Opinioni | 02 Maggio 2013 | Autore: David Giardino

E tu da che parte stai?

Vi è mai capitato che vi abbiano suggerito di non reagire quando qualcuno vi mena, altrimenti colui che vi sta menando si arrabbierebbe di più e vi menerebbe più forte?

Se ritenete che sia un buon consiglio, allora risparmiatevi questo mio editoriale, perché se avete ragione, allora vuol dire che hanno ragione anche alcune delle persone con cui mi capita di confrontarmi e di non trovarmi perfettamente allineato sulla condivisione di alcune strategie che, a mio modo di vedere, sono e rimangono il cuore della libera concorrenza e della competizione fra il mercato dell’aftermarket e quello dei costruttori auto.

Insomma, ciò che mi sembrava ovvio, cioè la disponibilità da parte dei componentisti di offrire collaborazione pur di aiutare la distribuzione di ricambi a competere efficacemente, si è confermata solo in parte.

È emersa una certa perplessità, da parte di alcuni componentisti (per fortuna una minoranza), nel fornire degli strumenti efficaci alla distribuzione indipendente per individuare i ricambi corretti da proporre in alternativa ai ricambi dei costruttori. Mi riferisco alla mancata fornitura dei propri cross-reference con gli OES e alla mancanza di attenzione ai listini prezzi, che a volte superano quelli dei costruttori.

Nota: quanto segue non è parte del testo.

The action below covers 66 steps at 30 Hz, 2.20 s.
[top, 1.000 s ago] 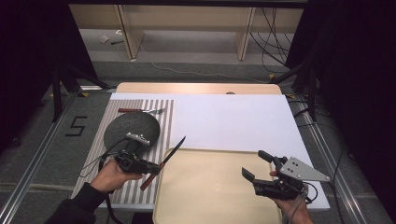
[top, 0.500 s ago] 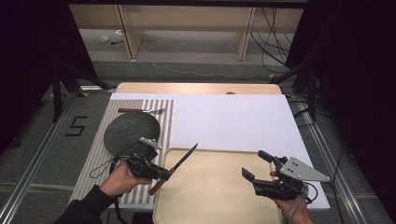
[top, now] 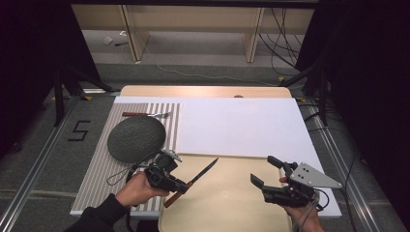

La reticenza sulla fornitura dei codici cross con l’OES, di norma, è “giustificata” dagli stessi componentisti con una certa “gelosia”, perché sono considerate “informazioni strategiche interne”; motivazione poi clamorosamente smentita quando le cross-reference sono messe a disposizione in sistemi informatici diffusissimi. Quindi c’è da chiedersi quale sia la vera ragione di questo atteggiamento.

Pur non volendo arrivare a pensare che ci sia una volontà puramente anticoncorrenziale privilegiando sistemi informatici anziché altri, vogliamo pensare che invece alcune aziende abbiano verso le informazioni un atteggiamento che appartiene al passato, quando, ancora prima della BER e dell’avvento della tecnologia collegata alla “rete”, chi aveva le migliori informazioni di cross-reference, e se le teneva strette, lavorava in aftermarket con maggiore profitto.

Oggi non è più così; nel mercato libero delle informazioni, lavora meglio solo chi ha buone informazioni e le mette a disposizione del mercato, per essere trovato, pesato e comprato attraverso qualsiasi sistema internet, che sia un e-commerce di proprietà o una piattaforma condivisa. Certo che tutto questo prevede un nuovo atteggiamento, una gestione e un controllo preciso delle qualità delle informazioni che circolano, altrimenti il rischio è essere pesati e giudicati non solo in base alla qualità dei ricambi, ma anche alla qualità dei file che ne permettono la vendita in luogo di quelli dei costruttori.

In buona sostanza, bisogna essere aperti alla concorrenza e al mercato. Questo comporta certo un nuovo atteggiamento, per alcuni una scocciatura, un ulteriore lavoro, ma indispensabile se si vuole che i propri distributori possano vendere i ricambi all’interno dei propri e-commerce o delle diverse piattaforme.

Non penso poi seriamente che questa attività possa veramente irritare i costruttori auto, non posso credere come suggeriscono alcuni che siano gli stessi costruttori che costringono i componentisti ad avere pessime relazioni per inficiare la concorrenza della distribuzione indipendente.

Sino a quando non verrò smentito da evidenze opposte, riterrò che, oggi, chi è veramente al fianco della distribuzione indipendente debba dimostrarlo concretamente, assumendo come proprie le necessità del mercato, cioè la gestione di informazioni di migliore qualità di cross e la maggiore corrispondenza e attenzione al posizionamento prezzi. Lo dimostra il fatto che, oggi, chi ha migliori performance sul mercato lo deve anche a questo modo di gestire il proprio lavoro.